How liable are you for the transgressions of your recruiting vendors if the EEOC comes knocking?
The EEOC guidance, says Hartstein, co-chair, Hiring and Background Checks Practice Group at Littler Mendelson, is “intended to apply to employers and an agent of an employer.” Whether an independent recruiter who responds to a job order is your agent, exposing you to liability becomes a question of fact.
“The employer says, ‘I didn’t know anything about it’,” explains Hartstein, the “it” being the screening out of all candidates with a criminal record. “The person who didn’t get the job says, ‘All I know is I was screened out.’
“These become what I would think of as a fact situation,” adds Hartstein. “It would make me a little nervous.”
Be prepared to be a little more than a little nervous. The EEOC’s perspective on the applicability of its guidance is expansive. ”We usually have a very broad view,” says Peggy Mastroianni, associate legal counsel for the EEOC. The term employer, as used in the policy, has “a very broad definition,” she adds.
Angela Bosworth, vice president of compliance and general counsel for EmployeeScreenIQ, says the matter is largely resolved: “The EEOC and the courts have made clear that employers can’t hide behind recruiters.”
So attempting to skirt the rules by using outside recruiters is only going to get you into trouble.
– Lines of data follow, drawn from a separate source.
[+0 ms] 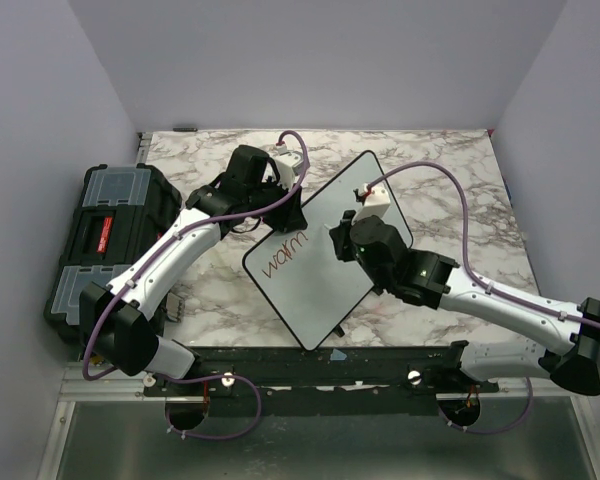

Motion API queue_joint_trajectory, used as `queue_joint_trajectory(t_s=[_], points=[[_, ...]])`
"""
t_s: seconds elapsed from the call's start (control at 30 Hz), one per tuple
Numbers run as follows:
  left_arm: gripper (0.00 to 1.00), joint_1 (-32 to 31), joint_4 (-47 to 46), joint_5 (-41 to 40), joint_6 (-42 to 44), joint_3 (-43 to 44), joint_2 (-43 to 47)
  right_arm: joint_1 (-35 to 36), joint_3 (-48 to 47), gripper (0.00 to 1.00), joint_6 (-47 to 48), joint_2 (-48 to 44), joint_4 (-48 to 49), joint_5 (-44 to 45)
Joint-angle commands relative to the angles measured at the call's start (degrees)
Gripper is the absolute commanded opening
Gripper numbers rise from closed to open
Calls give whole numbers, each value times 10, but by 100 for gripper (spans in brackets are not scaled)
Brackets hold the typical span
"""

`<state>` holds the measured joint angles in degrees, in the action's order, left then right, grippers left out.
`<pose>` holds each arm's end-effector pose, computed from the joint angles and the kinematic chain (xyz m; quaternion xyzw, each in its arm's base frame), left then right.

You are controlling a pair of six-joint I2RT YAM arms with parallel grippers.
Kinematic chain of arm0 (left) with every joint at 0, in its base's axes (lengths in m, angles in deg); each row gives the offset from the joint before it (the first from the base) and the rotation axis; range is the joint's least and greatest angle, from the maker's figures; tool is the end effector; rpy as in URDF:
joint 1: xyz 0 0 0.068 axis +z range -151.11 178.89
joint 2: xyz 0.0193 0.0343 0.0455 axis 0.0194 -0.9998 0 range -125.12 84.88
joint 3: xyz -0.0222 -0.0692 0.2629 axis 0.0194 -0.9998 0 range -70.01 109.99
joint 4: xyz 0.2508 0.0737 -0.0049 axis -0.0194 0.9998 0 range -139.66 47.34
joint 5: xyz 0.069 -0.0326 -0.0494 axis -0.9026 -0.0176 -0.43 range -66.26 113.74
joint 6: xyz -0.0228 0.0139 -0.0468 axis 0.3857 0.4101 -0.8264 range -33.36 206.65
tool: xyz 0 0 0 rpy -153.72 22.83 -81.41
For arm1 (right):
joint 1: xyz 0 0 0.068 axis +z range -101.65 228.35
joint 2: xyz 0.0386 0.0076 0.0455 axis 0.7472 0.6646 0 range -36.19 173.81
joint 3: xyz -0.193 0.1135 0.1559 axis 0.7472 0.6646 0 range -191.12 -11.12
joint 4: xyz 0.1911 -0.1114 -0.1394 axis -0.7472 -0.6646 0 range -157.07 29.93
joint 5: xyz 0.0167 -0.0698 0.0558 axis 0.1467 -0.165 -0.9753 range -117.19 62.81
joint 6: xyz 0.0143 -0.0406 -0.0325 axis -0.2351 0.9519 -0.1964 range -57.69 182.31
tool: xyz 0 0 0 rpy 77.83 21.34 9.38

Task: Write a sentence on the whiteboard

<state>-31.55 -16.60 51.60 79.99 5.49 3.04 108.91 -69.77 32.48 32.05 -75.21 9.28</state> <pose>0.2624 -0.1734 0.3404 0.2815 0.8374 -0.3383 0.3240 0.1497 0.2220 0.3341 -0.0492 0.8160 0.1776 0.5479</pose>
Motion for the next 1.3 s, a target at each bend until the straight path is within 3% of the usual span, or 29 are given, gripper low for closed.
queue_joint_trajectory(t_s=[0.0,0.5,1.27], points=[[0,-14,36,30,25,-11,2,-29,-1,1,21,-7,-5,-45],[0,-14,38,28,26,-9,-2,-56,3,1,72,-32,18,-98],[0,-16,39,24,27,-10,-3,-62,-10,1,92,2,52,-138]])
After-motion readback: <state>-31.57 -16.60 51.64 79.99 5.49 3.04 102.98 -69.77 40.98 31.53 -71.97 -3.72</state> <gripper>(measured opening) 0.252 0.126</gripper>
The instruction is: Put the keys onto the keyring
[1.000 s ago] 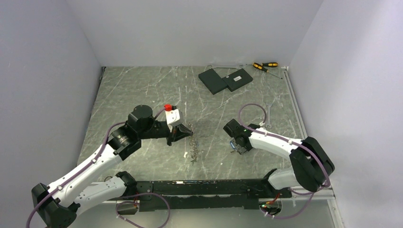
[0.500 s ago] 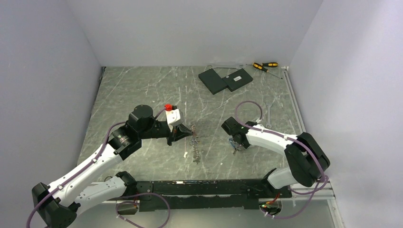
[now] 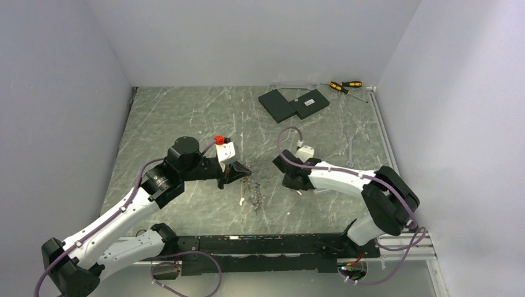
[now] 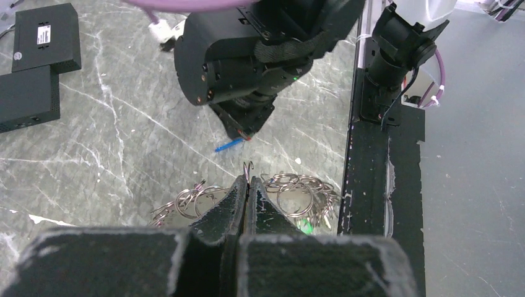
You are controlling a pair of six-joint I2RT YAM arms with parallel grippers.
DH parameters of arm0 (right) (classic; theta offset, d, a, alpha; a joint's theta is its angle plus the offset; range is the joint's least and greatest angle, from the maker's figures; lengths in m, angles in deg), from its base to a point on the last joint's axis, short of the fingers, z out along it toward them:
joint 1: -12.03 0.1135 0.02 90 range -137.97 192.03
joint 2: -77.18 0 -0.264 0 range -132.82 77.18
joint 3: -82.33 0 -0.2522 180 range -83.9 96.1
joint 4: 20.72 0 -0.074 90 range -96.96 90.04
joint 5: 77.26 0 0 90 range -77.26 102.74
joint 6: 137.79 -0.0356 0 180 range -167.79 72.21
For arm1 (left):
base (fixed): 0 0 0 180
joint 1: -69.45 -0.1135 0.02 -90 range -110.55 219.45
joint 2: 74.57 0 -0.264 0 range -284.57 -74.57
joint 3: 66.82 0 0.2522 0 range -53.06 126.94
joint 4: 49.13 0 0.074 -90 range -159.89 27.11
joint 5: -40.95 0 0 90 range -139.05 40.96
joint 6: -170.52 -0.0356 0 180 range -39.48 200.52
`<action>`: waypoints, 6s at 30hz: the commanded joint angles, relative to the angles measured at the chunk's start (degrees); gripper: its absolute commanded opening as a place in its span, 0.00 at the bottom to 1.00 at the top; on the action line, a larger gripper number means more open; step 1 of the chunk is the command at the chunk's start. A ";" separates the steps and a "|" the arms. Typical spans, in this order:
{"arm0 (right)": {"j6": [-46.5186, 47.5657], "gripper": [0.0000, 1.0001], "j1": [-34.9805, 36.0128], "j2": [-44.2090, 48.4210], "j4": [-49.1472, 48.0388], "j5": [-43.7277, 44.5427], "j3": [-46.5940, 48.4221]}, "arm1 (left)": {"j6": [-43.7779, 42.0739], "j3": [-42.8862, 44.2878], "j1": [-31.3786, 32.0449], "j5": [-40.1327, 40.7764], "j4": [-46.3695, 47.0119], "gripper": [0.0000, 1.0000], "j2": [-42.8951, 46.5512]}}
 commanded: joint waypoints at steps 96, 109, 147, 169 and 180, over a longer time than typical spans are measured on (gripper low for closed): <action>-0.04 0.25 3.04 -8.83 13.44 2.22 11.57 | -2.90 0.43 0.27 4.51 1.59 0.00 1.24; 0.41 0.15 3.17 -7.85 14.40 3.60 12.38 | -2.99 0.44 0.24 4.55 1.55 0.00 1.28; 11.98 0.00 3.87 7.82 1.17 3.88 4.91 | -2.99 0.44 0.26 4.51 1.56 0.00 1.20; 44.69 0.00 5.17 35.28 -17.61 -10.78 -1.87 | -2.90 0.41 0.26 4.49 1.69 0.00 0.56; 52.74 0.00 5.28 38.09 -20.31 -23.38 1.94 | -1.67 0.44 0.21 2.23 2.71 0.00 -0.19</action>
And the collusion doesn’t have to be overt or even intentional. Circumstantial evidence, says Hartstein, is often sufficient in EEOC cases.
As you review your internal screening procedures, make sure you communicate your policy to your vendors. Staffing firms, who are employers of record, should already be aware of the EEOC guidance. But alerting them to the EEOC update and your corporate policies is a smart idea, especially if you do any temp to perm hiring.
Alerting your recruiting vendors and sending them the message not to screen out candidates based on arrests or criminal records is “certainly a proactive approach,” agrees Hartstein. Not even asking about them, he adds, makes for a good “equal opportunity employer. That’s the standard to apply.”